• TASK
Your copy should repeat each record exactly and contain none of the pictures.

§ §

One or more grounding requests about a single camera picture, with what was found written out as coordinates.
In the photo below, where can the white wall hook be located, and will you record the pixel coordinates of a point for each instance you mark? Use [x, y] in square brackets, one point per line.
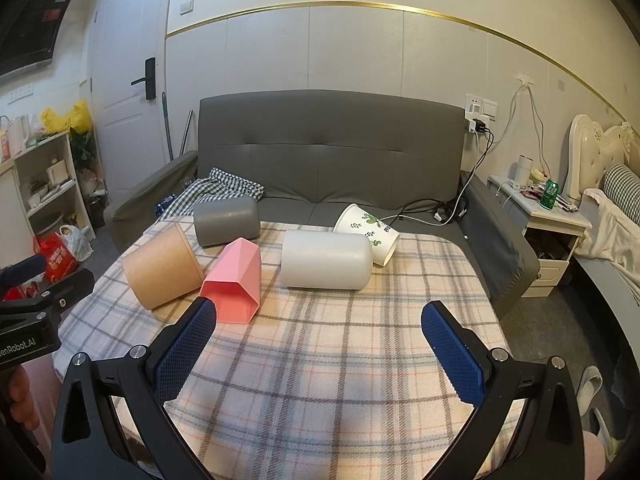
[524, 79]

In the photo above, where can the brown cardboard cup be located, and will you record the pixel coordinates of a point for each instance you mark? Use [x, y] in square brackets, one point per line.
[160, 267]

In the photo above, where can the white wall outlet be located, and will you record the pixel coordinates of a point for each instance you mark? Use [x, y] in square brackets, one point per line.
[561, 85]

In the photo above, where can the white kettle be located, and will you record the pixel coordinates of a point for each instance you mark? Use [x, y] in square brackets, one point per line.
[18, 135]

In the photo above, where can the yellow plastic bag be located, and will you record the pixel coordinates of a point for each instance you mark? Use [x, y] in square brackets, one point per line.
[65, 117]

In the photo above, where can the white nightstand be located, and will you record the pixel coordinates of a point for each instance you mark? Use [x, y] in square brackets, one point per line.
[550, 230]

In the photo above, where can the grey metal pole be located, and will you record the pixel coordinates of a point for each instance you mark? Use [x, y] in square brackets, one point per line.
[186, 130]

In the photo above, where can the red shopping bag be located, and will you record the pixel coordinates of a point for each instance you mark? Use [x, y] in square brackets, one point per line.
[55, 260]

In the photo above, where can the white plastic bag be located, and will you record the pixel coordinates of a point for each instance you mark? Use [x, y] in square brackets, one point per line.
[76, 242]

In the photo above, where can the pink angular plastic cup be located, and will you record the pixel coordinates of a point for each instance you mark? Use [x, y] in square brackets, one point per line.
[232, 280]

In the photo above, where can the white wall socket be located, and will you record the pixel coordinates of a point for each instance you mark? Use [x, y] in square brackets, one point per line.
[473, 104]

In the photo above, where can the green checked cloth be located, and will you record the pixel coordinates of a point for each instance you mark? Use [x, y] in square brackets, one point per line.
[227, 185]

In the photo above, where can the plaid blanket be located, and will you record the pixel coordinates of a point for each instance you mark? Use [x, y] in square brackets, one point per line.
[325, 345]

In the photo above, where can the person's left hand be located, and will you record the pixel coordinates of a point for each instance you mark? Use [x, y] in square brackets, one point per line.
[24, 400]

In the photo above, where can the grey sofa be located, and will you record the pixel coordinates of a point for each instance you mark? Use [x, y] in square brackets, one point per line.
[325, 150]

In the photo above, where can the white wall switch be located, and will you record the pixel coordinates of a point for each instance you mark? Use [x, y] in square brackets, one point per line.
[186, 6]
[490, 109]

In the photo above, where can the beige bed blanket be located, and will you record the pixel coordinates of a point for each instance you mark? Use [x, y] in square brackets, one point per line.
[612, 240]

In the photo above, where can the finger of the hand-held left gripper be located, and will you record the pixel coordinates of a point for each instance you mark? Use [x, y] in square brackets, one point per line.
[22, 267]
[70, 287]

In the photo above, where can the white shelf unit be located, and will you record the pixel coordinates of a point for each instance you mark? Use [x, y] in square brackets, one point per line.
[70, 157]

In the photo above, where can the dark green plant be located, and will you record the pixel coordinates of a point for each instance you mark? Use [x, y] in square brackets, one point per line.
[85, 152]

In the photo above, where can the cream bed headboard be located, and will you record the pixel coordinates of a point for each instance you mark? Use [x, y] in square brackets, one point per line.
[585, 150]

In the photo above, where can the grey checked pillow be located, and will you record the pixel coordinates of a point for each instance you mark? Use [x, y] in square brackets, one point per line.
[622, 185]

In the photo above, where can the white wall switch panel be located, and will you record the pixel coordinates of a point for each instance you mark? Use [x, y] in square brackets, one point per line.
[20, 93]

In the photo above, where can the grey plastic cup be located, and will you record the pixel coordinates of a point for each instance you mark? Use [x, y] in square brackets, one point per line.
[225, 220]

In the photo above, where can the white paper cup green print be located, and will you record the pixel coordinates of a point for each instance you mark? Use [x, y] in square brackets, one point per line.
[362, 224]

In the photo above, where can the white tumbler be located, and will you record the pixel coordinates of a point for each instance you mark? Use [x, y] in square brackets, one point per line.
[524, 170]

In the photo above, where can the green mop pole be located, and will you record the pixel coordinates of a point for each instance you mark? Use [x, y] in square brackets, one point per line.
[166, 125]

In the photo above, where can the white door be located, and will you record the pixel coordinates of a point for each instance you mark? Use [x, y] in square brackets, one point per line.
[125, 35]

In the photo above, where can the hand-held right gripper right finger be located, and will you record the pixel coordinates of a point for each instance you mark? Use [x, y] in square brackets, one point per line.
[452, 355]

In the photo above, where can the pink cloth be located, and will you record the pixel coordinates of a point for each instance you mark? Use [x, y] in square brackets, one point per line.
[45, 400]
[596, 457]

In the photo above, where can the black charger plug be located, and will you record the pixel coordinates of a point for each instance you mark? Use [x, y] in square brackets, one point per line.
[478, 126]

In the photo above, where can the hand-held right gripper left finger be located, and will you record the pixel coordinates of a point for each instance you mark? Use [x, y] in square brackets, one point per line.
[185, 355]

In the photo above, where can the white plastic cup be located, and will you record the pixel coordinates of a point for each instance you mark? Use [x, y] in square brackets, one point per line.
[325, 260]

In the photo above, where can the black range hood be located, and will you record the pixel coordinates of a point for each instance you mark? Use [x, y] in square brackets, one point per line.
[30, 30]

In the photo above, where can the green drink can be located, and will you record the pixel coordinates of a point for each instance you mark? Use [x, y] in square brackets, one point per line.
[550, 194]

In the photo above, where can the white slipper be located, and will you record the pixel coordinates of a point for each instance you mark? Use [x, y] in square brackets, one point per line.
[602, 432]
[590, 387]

§ §

• RESULT OF THE EXERCISE
One or more grounding requests about a single camera picture, with what was found written out as coordinates.
In the photo below, where can the white wall hook be located, and will you record the pixel coordinates of a point for each instance you mark? Use [x, y] in square brackets, one point per line.
[524, 79]

In the photo above, where can the brown cardboard cup be located, and will you record the pixel coordinates of a point for each instance you mark? Use [x, y] in square brackets, one point per line.
[160, 267]

In the photo above, where can the white wall outlet be located, and will you record the pixel coordinates of a point for each instance you mark? Use [x, y] in square brackets, one point per line.
[561, 85]

In the photo above, where can the white kettle be located, and will you record the pixel coordinates of a point for each instance you mark? Use [x, y] in square brackets, one point per line.
[18, 135]

In the photo above, where can the yellow plastic bag be located, and will you record the pixel coordinates of a point for each instance you mark? Use [x, y] in square brackets, one point per line.
[65, 117]

In the photo above, where can the white nightstand be located, and will you record the pixel coordinates of a point for each instance you mark? Use [x, y] in square brackets, one point per line.
[550, 230]

In the photo above, where can the grey metal pole be located, and will you record the pixel coordinates of a point for each instance you mark? Use [x, y] in square brackets, one point per line.
[186, 130]

In the photo above, where can the red shopping bag be located, and will you record the pixel coordinates of a point for each instance you mark? Use [x, y] in square brackets, one point per line.
[55, 260]

In the photo above, where can the white plastic bag be located, and will you record the pixel coordinates of a point for each instance you mark? Use [x, y] in square brackets, one point per line.
[76, 242]

In the photo above, where can the pink angular plastic cup be located, and will you record the pixel coordinates of a point for each instance you mark? Use [x, y] in square brackets, one point per line.
[232, 280]

In the photo above, where can the white wall socket be located, and will you record the pixel coordinates of a point for each instance you mark? Use [x, y] in square brackets, one point per line.
[473, 104]

In the photo above, where can the green checked cloth be located, and will you record the pixel coordinates of a point for each instance you mark? Use [x, y] in square brackets, one point per line.
[227, 185]

In the photo above, where can the plaid blanket be located, and will you record the pixel coordinates of a point for each instance you mark? Use [x, y] in square brackets, one point per line.
[325, 345]

In the photo above, where can the person's left hand be located, and will you record the pixel coordinates of a point for each instance you mark? Use [x, y] in square brackets, one point per line.
[24, 400]

In the photo above, where can the grey sofa be located, and will you record the pixel coordinates of a point for each instance you mark? Use [x, y] in square brackets, one point per line.
[325, 150]

In the photo above, where can the white wall switch be located, and will you record the pixel coordinates of a point for each instance you mark? Use [x, y] in square brackets, one point per line.
[186, 6]
[490, 109]

In the photo above, where can the beige bed blanket be located, and will you record the pixel coordinates of a point for each instance you mark? Use [x, y] in square brackets, one point per line.
[612, 240]

In the photo above, where can the finger of the hand-held left gripper be located, and will you record the pixel coordinates of a point for each instance you mark? Use [x, y] in square brackets, one point per line.
[22, 267]
[70, 287]

In the photo above, where can the white shelf unit be located, and will you record the pixel coordinates of a point for each instance you mark? Use [x, y] in square brackets, one point per line.
[70, 157]

In the photo above, where can the dark green plant be located, and will you record the pixel coordinates of a point for each instance you mark? Use [x, y] in square brackets, one point per line.
[85, 152]

In the photo above, where can the cream bed headboard be located, and will you record the pixel coordinates of a point for each instance you mark? Use [x, y] in square brackets, one point per line.
[585, 150]

In the photo above, where can the grey checked pillow be located, and will you record the pixel coordinates of a point for each instance you mark? Use [x, y] in square brackets, one point per line.
[622, 185]

In the photo above, where can the white wall switch panel be located, and will you record the pixel coordinates of a point for each instance you mark? Use [x, y] in square brackets, one point per line.
[20, 93]

In the photo above, where can the grey plastic cup be located, and will you record the pixel coordinates of a point for each instance you mark? Use [x, y] in square brackets, one point per line.
[225, 220]

In the photo above, where can the white paper cup green print be located, and will you record the pixel coordinates of a point for each instance you mark? Use [x, y] in square brackets, one point per line.
[362, 224]

In the photo above, where can the white tumbler be located, and will you record the pixel coordinates of a point for each instance you mark? Use [x, y] in square brackets, one point per line.
[524, 170]

In the photo above, where can the green mop pole be located, and will you record the pixel coordinates of a point for each instance you mark? Use [x, y] in square brackets, one point per line.
[166, 125]

In the photo above, where can the white door be located, and will you record the pixel coordinates of a point for each instance you mark? Use [x, y] in square brackets, one point per line.
[125, 35]

In the photo above, where can the hand-held right gripper right finger be located, and will you record the pixel coordinates of a point for each instance you mark? Use [x, y] in square brackets, one point per line.
[452, 355]

In the photo above, where can the pink cloth be located, and will you record the pixel coordinates of a point for each instance you mark? Use [x, y] in square brackets, one point per line.
[45, 400]
[596, 457]

In the photo above, where can the black charger plug be located, and will you record the pixel coordinates of a point for each instance you mark? Use [x, y] in square brackets, one point per line.
[478, 126]

In the photo above, where can the hand-held right gripper left finger be located, and will you record the pixel coordinates of a point for each instance you mark? Use [x, y] in square brackets, one point per line.
[185, 355]

In the photo above, where can the white plastic cup be located, and will you record the pixel coordinates of a point for each instance you mark? Use [x, y] in square brackets, one point per line.
[325, 260]

In the photo above, where can the black range hood be located, and will you record the pixel coordinates of a point for each instance you mark? Use [x, y] in square brackets, one point per line.
[30, 30]

In the photo above, where can the green drink can be located, and will you record the pixel coordinates of a point for each instance you mark? Use [x, y] in square brackets, one point per line.
[550, 194]

In the photo above, where can the white slipper be located, and will you record the pixel coordinates of a point for each instance you mark? Use [x, y] in square brackets, one point per line.
[602, 432]
[590, 387]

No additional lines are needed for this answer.